Холден задумался. Наконец он вспомнил.

— Это случилось примерно пять лет назад…

— В прошлом месяце исполнилось ровно семь лет. Один из врагов хозяина Эрнандеса приехал в Олбани на свадьбу дочери. Группа боевиков в лыжных масках ворвалась в церковь прямо во время богослужения; двадцать шесть человек были убиты, еще около десятка ранены. После этого Эрнандес перешел южную границу Штатов и скрылся в Мексике. Он стал слишком опасен даже для самих гангстеров. По слухам, хозяин Эрнандеса приказал своим людям: «Убрать его; как вы это сделаете, меня не интересует». Что-то в этом роде. Никогда не думал, что Эрнандес способен среди бела дня расстрелять столько людей, да еще прямо в церкви.
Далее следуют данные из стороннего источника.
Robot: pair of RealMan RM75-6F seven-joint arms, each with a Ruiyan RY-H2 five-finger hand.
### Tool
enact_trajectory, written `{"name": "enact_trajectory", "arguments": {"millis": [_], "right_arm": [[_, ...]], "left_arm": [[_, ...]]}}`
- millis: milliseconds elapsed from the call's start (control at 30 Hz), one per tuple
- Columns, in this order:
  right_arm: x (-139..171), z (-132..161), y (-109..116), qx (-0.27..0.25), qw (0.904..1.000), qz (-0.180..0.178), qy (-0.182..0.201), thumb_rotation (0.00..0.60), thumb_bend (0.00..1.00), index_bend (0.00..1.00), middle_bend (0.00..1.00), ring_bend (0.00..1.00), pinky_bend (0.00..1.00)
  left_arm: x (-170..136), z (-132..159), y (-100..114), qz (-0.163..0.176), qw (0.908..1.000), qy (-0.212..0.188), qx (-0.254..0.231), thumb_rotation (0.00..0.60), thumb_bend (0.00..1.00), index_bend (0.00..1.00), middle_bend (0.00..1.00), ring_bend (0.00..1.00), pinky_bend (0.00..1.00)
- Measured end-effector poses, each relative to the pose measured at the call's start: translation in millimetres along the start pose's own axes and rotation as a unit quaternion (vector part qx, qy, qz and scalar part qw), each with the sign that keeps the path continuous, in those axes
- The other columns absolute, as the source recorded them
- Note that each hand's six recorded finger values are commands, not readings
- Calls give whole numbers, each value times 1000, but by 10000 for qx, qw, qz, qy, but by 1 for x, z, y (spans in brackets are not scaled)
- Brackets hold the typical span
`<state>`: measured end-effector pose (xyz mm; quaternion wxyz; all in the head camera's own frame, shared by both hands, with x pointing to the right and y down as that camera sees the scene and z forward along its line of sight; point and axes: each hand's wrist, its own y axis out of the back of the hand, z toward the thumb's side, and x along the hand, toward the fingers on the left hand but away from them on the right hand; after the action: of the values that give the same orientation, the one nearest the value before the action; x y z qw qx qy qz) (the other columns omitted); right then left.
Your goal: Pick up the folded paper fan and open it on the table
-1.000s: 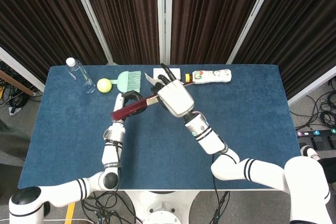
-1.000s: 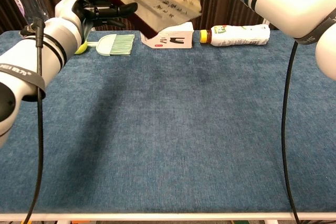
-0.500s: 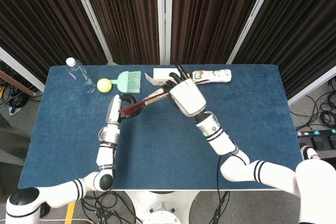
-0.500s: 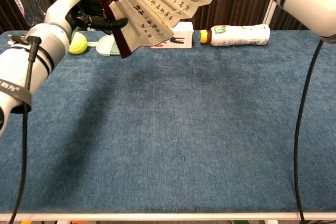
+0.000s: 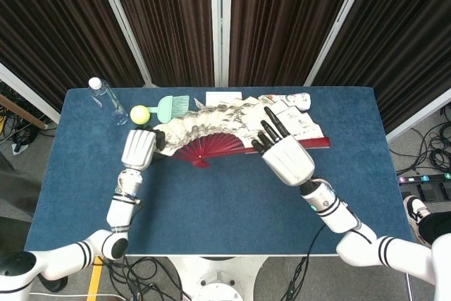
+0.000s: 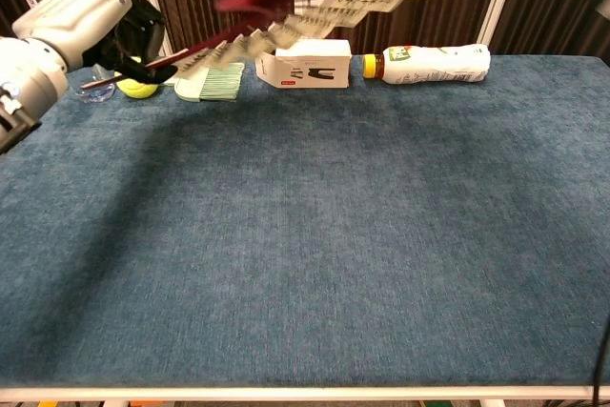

— Инносентио Эрнандес больше не сможет безнаказанно расстреливать людей. Ему недолго осталось ходить по земле, можете поверить мне на слово. Уж можете мне поверить, Бернарделли.

У журналиста загорелись глаза.

— Вы пойдете по его следу? Это будет вендетта?

— Слово «месть» подходит больше. «Вендетта» предполагает слепую, неконтролируемую ненависть к человеку за зло, которое он причинил, в то время как «месть» подразумевает тонкий расчет своих действий. Я назову это местью.